Brief:
In full and without alteration, write out the records.

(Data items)
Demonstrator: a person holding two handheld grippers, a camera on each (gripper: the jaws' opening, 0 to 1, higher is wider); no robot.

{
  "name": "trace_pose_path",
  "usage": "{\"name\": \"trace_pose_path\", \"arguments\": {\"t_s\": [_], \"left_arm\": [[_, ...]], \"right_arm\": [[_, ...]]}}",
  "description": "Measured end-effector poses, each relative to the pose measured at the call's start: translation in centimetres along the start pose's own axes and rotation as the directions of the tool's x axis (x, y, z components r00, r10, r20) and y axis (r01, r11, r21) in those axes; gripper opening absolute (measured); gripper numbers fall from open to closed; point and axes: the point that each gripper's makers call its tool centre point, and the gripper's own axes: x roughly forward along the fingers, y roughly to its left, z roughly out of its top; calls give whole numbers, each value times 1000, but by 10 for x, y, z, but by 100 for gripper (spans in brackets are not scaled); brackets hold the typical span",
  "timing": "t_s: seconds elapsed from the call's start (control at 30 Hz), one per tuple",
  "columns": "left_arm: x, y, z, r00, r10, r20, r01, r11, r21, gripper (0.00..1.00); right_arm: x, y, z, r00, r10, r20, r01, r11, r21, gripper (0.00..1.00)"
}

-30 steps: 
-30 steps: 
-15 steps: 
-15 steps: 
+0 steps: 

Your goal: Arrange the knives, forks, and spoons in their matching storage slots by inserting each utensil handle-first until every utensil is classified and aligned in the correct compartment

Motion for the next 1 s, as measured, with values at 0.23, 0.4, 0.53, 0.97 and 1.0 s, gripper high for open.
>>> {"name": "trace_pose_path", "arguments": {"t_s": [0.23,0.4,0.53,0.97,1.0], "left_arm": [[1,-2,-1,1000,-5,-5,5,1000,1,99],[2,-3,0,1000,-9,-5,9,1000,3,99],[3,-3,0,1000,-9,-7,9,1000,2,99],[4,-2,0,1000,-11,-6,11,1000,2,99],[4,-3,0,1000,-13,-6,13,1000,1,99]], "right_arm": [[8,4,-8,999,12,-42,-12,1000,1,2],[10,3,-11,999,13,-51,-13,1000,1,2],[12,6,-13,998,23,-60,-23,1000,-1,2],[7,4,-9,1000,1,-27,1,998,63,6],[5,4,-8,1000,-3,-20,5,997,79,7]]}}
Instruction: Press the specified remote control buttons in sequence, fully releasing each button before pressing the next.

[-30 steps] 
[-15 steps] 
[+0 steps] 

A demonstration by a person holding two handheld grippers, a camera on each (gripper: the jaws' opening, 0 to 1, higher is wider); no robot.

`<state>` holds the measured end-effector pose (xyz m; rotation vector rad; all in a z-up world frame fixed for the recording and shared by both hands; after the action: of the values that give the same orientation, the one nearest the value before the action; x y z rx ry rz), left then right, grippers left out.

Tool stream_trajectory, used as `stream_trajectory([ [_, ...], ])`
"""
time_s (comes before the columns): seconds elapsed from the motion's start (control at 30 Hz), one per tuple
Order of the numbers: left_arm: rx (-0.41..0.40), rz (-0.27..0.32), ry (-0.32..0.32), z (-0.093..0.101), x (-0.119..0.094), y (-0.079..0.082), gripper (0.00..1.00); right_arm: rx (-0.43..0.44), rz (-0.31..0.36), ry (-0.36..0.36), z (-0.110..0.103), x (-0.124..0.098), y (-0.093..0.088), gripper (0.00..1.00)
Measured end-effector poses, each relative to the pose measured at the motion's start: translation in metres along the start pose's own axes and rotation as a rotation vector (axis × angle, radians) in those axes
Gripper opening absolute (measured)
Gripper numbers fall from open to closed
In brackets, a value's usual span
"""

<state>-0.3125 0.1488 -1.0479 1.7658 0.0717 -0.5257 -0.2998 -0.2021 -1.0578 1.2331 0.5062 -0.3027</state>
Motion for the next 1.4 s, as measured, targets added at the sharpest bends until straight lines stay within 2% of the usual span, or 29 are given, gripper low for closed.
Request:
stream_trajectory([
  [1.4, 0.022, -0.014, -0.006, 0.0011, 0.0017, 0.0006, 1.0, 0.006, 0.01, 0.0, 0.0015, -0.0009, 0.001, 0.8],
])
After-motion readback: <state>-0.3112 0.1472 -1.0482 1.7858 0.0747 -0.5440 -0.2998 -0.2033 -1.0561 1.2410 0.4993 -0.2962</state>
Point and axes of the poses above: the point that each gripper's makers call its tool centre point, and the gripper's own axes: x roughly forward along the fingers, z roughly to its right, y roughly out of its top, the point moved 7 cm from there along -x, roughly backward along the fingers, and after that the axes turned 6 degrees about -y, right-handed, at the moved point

Task solution:
Demonstrator: a person holding two handheld grippers, a camera on each (gripper: the jaws' opening, 0 to 1, higher is wider); no robot.

{
  "name": "trace_pose_path",
  "usage": "{\"name\": \"trace_pose_path\", \"arguments\": {\"t_s\": [_], \"left_arm\": [[_, ...]], \"right_arm\": [[_, ...]]}}",
  "description": "Measured end-effector poses, each relative to the pose measured at the call's start: translation in centimetres along the start pose's own axes and rotation as the directions of the tool's x axis (x, y, z components r00, r10, r20) and y axis (r01, r11, r21) in those axes; gripper opening absolute (measured); gripper numbers fall from open to closed; point and axes: the point that each gripper's makers call its tool centre point, and the gripper's own axes: x roughly forward along the fingers, y roughly to its left, z roughly out of its top; calls give whole numbers, each value times 1000, but by 10 for x, y, z, but by 100 for gripper (spans in brackets are not scaled); brackets hold the typical span",
  "timing": "t_s: seconds elapsed from the call's start (control at 30 Hz), one per tuple",
  "columns": "left_arm: x, y, z, r00, r10, r20, r01, r11, r21, gripper (0.00..1.00); right_arm: x, y, z, r00, r10, r20, r01, r11, r21, gripper (0.00..1.00)"
}

-30 steps: 
-30 steps: 
-15 steps: 
-15 steps: 
+0 steps: 

Your goal: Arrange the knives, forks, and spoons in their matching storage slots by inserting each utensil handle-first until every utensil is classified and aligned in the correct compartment

Motion for the next 1 s, as measured, with values at 0.23, 0.4, 0.53, 0.97 and 1.0 s, gripper high for open.
>>> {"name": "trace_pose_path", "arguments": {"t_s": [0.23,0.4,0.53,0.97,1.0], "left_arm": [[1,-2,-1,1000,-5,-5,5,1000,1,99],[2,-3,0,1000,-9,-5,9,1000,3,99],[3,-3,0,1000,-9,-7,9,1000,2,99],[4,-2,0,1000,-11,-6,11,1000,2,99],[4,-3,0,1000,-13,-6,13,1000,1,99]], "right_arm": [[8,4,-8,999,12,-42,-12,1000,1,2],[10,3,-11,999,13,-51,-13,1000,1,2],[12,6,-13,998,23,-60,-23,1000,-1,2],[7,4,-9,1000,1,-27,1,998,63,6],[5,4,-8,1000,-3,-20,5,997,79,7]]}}
Instruction: Press the specified remote control buttons in sequence, fully releasing each button before pressing the next.

[-30 steps] 
[-15 steps] 
[+0 steps] 

A demonstration by a person holding two handheld grippers, a camera on each (gripper: the jaws' opening, 0 to 1, higher is wider); no robot.

`<state>` holds the measured end-effector pose (xyz m; rotation vector rad; all in a z-up world frame fixed for the recording and shared by both hands; after the action: of the values that give the same orientation, the one nearest the value before the action; x y z rx ry rz), left then right, grippers left out.

Tool stream_trajectory, used as `stream_trajectory([ [_, ...], ])`
"""
time_s (comes before the columns): seconds elapsed from the motion's start (control at 30 Hz), one per tuple
Order of the numbers: left_arm: rx (-0.41..0.40), rz (-0.27..0.32), ry (-0.32..0.32), z (-0.093..0.101), x (-0.119..0.094), y (-0.079..0.082), gripper (0.00..1.00); right_arm: rx (-0.43..0.44), rz (-0.31..0.36), ry (-0.36..0.36), z (-0.110..0.103), x (-0.124..0.098), y (-0.093..0.088), gripper (0.00..1.00)
Measured end-effector poses, each relative to the pose measured at the motion's start: translation in metres along the start pose's own axes and rotation as a rotation vector (axis × angle, radians) in those axes
Gripper opening absolute (measured)
Gripper numbers fall from open to closed
In brackets, a value's usual span
"""

<state>-0.3125 0.1488 -1.0479 1.7658 0.0717 -0.5257 -0.2998 -0.2021 -1.0578 1.2331 0.5062 -0.3027</state>
Motion for the next 1.4 s, as measured, targets added at the sharpest bends until straight lines stay within 2% of the usual span, or 29 are given, gripper low for closed.
Request:
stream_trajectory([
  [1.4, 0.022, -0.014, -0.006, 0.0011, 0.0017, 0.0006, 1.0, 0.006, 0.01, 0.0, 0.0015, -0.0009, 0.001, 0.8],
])
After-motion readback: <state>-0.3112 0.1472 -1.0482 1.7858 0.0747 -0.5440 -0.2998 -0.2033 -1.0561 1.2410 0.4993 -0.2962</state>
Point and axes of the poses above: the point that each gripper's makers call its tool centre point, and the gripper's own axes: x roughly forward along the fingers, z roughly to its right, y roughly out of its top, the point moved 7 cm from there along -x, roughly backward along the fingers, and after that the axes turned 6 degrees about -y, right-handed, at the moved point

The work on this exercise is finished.